In July 2006, employer saw a chance to cut off employee's treatment when employee came in complaining of increased back pain following an incident at home moving landscaping bricks. Employee had been participating in rehab and work hardening and so had been performing activities that were at least as strenuous as moving the landscape bricks, but employer and its doctors chose to consider this event an "intervening injury" with the result that employer cut off his treatment and temporary total disability benefits on June 28, 2006. Because employer's doctors never released him to return to full-duty work, and because employee's continuing symptoms from the work injury prevented him from returning to work, employer ultimately went on to discharge employee, with the effect he is now without workers' compensation benefits or a job.

I disagree with the majority's credibility determination. I find Dr. Levy and Dr. Ruyle more credible than Dr. Doll and Dr. Coyle.

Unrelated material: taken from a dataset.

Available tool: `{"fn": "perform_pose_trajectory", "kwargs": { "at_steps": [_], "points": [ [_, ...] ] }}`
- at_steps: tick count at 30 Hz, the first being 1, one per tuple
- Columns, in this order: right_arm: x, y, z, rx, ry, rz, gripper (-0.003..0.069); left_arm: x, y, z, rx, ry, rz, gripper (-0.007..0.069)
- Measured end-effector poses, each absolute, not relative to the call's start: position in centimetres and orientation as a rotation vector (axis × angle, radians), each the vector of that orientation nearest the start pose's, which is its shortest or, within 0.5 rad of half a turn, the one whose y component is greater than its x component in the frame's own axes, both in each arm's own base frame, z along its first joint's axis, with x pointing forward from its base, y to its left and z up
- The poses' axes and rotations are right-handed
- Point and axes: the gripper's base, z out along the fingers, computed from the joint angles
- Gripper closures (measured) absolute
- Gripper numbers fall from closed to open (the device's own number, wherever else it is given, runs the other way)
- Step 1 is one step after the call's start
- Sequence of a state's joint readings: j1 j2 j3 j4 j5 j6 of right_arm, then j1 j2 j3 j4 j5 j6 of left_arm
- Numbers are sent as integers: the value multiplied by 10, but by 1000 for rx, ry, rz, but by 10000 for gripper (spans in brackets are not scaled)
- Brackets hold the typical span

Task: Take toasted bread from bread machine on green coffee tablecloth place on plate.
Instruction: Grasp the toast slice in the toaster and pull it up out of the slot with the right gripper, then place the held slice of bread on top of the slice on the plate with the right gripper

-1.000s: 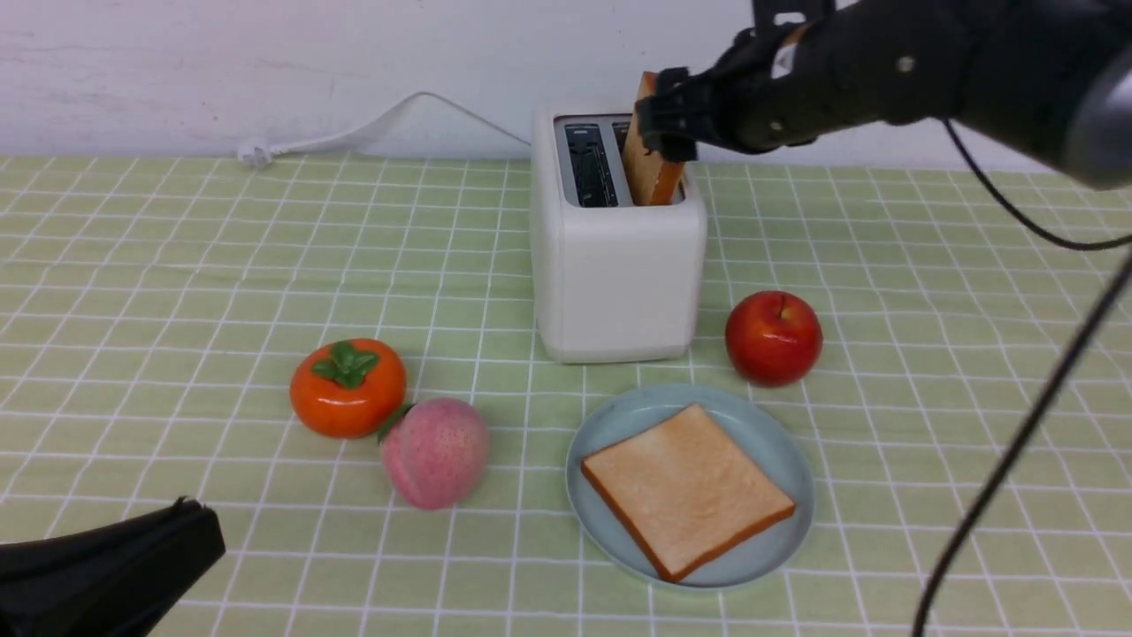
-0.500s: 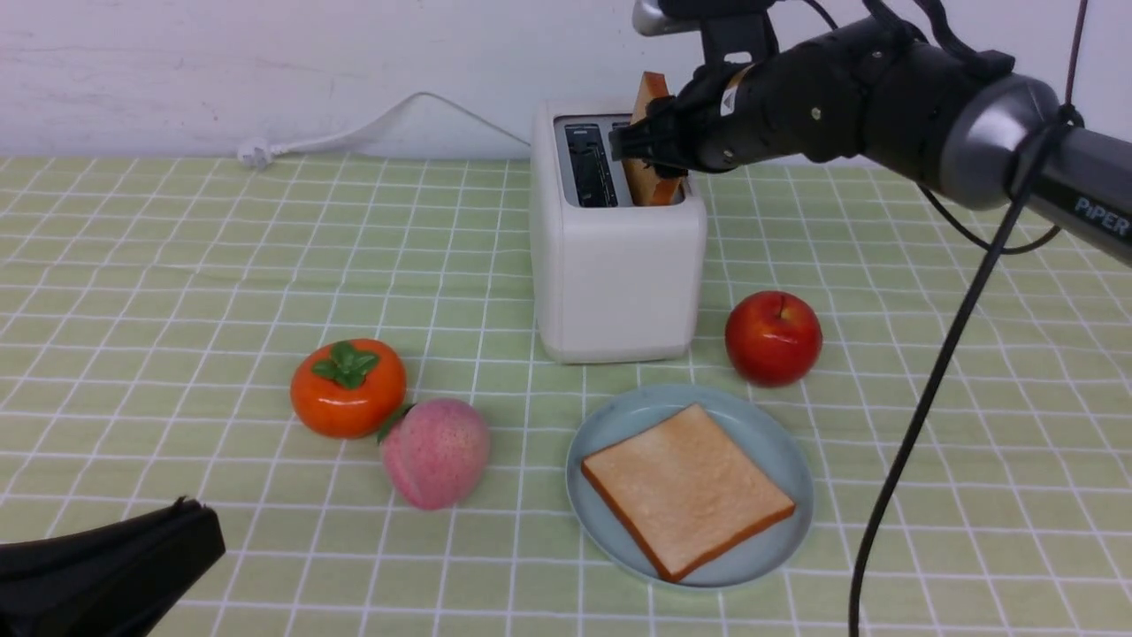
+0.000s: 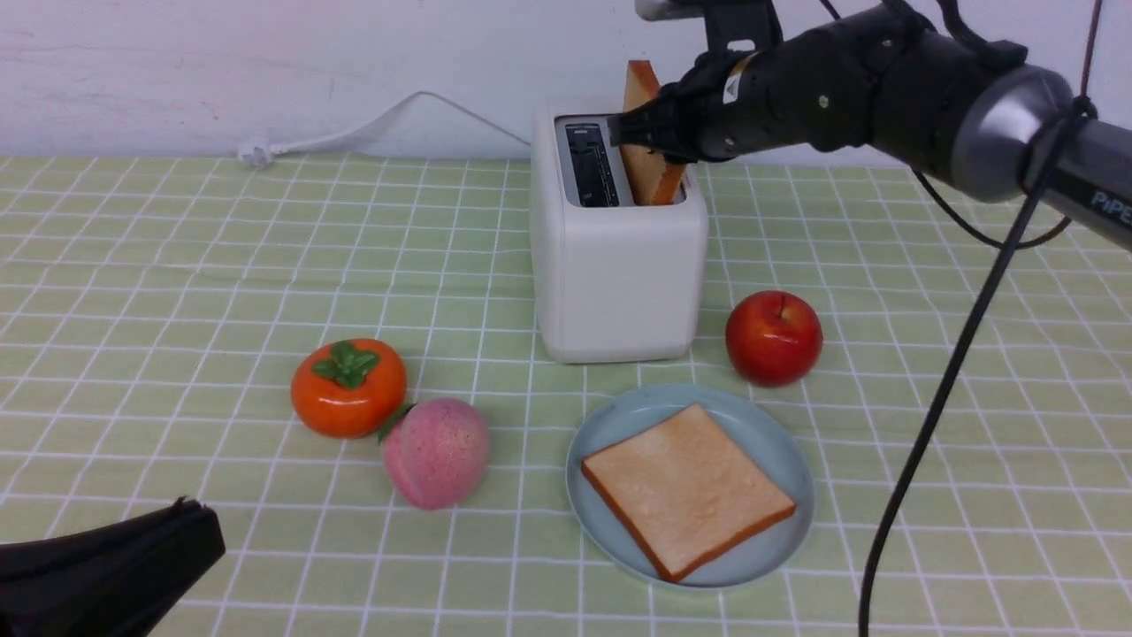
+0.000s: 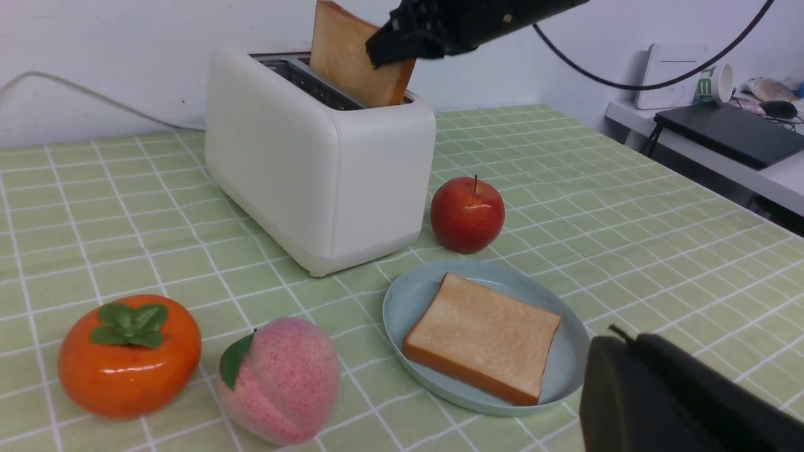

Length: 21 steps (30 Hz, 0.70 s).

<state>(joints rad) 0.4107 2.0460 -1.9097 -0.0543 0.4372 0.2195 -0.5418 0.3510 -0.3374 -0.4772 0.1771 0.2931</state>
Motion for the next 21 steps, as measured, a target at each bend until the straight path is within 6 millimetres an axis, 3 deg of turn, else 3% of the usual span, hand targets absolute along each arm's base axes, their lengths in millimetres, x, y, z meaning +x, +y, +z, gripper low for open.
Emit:
{"fn": "perform_pose_trajectory", "kwargs": {
  "at_steps": [6, 9, 10, 12, 15, 17, 21],
  "points": [
    [414, 181, 405, -209, 1913, 393, 530, 71, -51, 289, 365, 1647, -611, 638],
    [382, 168, 441, -234, 1918, 375, 530, 71, -51, 289, 364, 1648, -613, 638],
    [379, 167, 443, -237, 1922, 372, 530, 71, -51, 289, 364, 1648, -613, 638],
    [344, 151, 468, -291, 1984, 325, 530, 71, -51, 289, 366, 1652, -614, 638],
    [301, 133, 476, -391, 2114, 260, 531, 70, -52, 288, 376, 1667, -617, 638],
    [278, 124, 470, -434, 2175, 254, 531, 70, -52, 287, 382, 1678, -620, 638],
    [252, 121, 436, -460, 2305, 337, 531, 69, -52, 286, 375, 1682, -631, 638]
  ]
}}
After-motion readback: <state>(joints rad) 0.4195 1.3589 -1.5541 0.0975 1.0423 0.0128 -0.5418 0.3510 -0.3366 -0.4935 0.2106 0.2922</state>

In my view, employer has seized on the minute difference in the June 2006 MRI in order to unfairly deny compensation in this matter. All of the doctors agree that the only change in the June 2006 MRI is a 1 mm increase in protrusion at L3-4, a disc that was already protruding as a result of the work injury. As Dr. Ruyle explained, this is not a "new" condition, but merely a continuation of the work injury. I find Dr. Ruyle's testimony most logical and persuasive.

Seeking relief from his debilitating low back pain, employee ultimately underwent surgery on August 10, 2006. His symptoms continued. Employee underwent a second surgery on December 28, 2006. Employee has been unable to return to work. Sherry Browning, the vocational expert, testified on behalf of employee that the combination of his age, significant physical limitations, back and hip disability, lack of transferable skills, and memory problems were of such magnitude as to render employee permanently and totally disabled and unable to compete in the open labor market. Ms. Browning opined employee would be permanently and totally disabled given the effects of the January 2006 work injury considered in isolation. Dr. Levy agreed. I find Dr. Levy and Ms. Browning credible. I find employee is permanently and totally disabled as a result of the January 2006 work injury.

I would modify the award of the administrative law judge and enter an award granting employee's past and future medical benefits, temporary total disability, and the permanent total disability benefits to which I believe employee is entitled.

Because the majority has determined otherwise, I respectfully dissent from the decision of the Commission.